Jie K, van Brummelen P, Vermey P, Timmermans P B, van Zwieten P A
Eur J Clin Pharmacol. 1987;32(2):115-20. doi: 10.1007/BF00542182.
The influence of treatment with the calcium entry blockers PY 108-068 (PY) and PN 200-110 (PN) on alpha 1- and alpha 2-adrenoceptor mediated vasoconstriction has been investigated in the forearms of hypertensive patients. Changes in forearm vascular resistance (FVR) in response to the intra-arterial infusion of drugs were determined at the end of a placebo period and after 2-4 weeks of treatment with PY or PN. The drugs used were the selective agonists methoxamine (alpha 1) and B-HT 933 (alpha 2). During placebo, basal FVR was dose-dependently increased by methoxamine and B-HT 933. Basal blood pressure was lowered during PN but not during PY. Treatment with the calcium entry blockers did not influence the effect of methoxamine, but the vasoconstriction induced by B-HT 933 was attenuated by both of the calcium entry blockers. These results confirm the findings in animal studies that calcium entry blockers preferentially inhibit the alpha 2-adrenoceptor mediated vasoconstriction induced by selective agonists.
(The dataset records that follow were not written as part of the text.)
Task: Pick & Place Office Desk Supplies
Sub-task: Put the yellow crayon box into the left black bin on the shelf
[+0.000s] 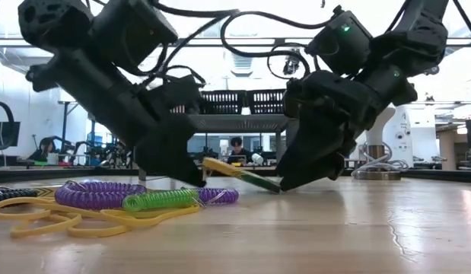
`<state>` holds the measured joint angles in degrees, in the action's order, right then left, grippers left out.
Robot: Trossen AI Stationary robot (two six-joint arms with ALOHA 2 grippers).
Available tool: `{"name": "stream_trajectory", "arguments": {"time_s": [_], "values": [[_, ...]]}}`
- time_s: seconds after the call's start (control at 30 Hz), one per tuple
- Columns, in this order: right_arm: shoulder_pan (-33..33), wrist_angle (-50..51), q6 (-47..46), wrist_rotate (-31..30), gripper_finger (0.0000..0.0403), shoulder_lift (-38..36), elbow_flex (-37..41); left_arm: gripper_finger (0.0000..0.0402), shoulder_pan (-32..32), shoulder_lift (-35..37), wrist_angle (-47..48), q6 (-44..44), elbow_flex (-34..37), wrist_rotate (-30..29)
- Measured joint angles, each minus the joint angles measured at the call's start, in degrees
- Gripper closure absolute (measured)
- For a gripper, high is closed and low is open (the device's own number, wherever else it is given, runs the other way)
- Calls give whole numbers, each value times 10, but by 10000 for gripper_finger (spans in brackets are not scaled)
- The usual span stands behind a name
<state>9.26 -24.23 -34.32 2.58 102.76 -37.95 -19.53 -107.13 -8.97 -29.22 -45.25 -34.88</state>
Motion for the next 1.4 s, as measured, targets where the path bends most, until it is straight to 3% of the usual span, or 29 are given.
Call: {"name": "stream_trajectory", "arguments": {"time_s": [0.4, 0.73, 1.2, 1.4], "values": [[33, -14, 54, -10, 177, 3, -25, 398, 1, 20, -23, 26, -2, -7], [33, -16, 93, -37, 177, 17, -45, 398, 5, 20, -135, 154, -4, 11], [39, -16, 129, -67, 177, 22, -50, 397, 14, 19, -137, 161, -5, 23], [41, -16, 129, -69, 177, 21, -49, 344, 15, 23, -124, 202, -5, 98]]}}
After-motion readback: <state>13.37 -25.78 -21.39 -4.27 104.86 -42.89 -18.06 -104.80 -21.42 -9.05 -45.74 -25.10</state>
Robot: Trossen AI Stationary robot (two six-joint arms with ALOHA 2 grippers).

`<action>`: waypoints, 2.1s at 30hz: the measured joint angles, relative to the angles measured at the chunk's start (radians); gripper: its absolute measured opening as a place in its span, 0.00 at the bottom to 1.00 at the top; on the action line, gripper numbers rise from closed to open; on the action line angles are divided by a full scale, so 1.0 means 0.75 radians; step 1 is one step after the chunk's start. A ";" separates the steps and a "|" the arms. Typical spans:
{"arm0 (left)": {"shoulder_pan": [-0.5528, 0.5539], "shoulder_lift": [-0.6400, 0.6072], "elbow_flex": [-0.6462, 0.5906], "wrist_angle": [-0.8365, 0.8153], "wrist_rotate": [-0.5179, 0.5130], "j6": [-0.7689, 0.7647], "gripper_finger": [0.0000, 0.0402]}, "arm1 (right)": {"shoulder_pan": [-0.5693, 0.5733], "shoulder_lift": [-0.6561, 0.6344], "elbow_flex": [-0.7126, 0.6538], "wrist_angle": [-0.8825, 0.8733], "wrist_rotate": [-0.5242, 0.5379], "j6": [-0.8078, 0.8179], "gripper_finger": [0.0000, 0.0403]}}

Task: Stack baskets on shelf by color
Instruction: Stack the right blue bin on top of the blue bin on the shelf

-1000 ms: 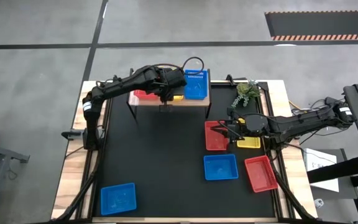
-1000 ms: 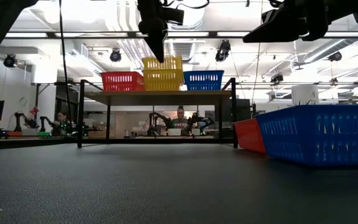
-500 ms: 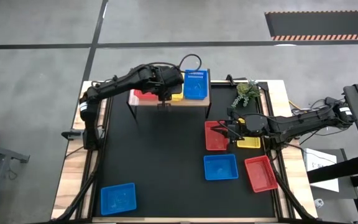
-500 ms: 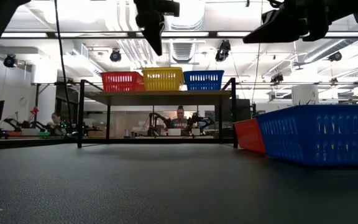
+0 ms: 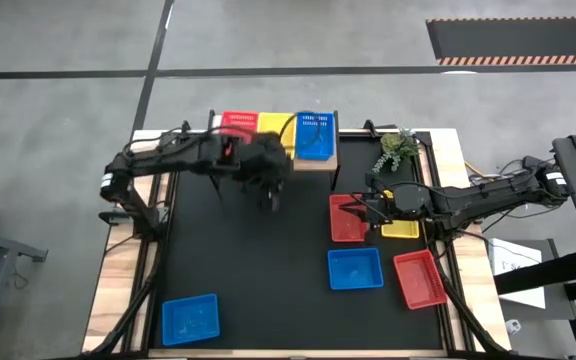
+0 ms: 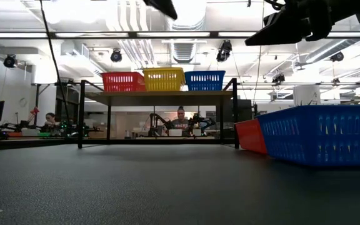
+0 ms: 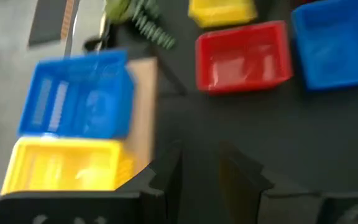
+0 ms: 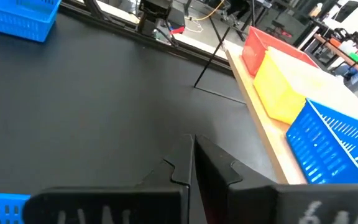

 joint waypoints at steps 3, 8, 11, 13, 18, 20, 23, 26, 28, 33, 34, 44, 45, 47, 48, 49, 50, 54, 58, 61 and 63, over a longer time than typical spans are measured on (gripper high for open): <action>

在高血压患者的前臂中,研究了钙通道阻滞剂PY 108 - 068(PY)和PN 200 - 110(PN)对α1和α2肾上腺素能受体介导的血管收缩的影响。在安慰剂期结束时以及用PY或PN治疗2 - 4周后,测定前臂血管阻力(FVR)对动脉内输注药物的反应变化。所用药物为选择性激动剂甲氧明(α1)和B - HT 933(α2)。在安慰剂期间,甲氧明和B - HT 933使基础FVR呈剂量依赖性增加。PN治疗期间基础血压降低,但PY治疗期间未降低。钙通道阻滞剂治疗不影响甲氧明的作用,但两种钙通道阻滞剂均减弱了B - HT 933诱导的血管收缩。这些结果证实了动物研究中的发现,即钙通道阻滞剂优先抑制选择性激动剂诱导的α2肾上腺素能受体介导的血管收缩。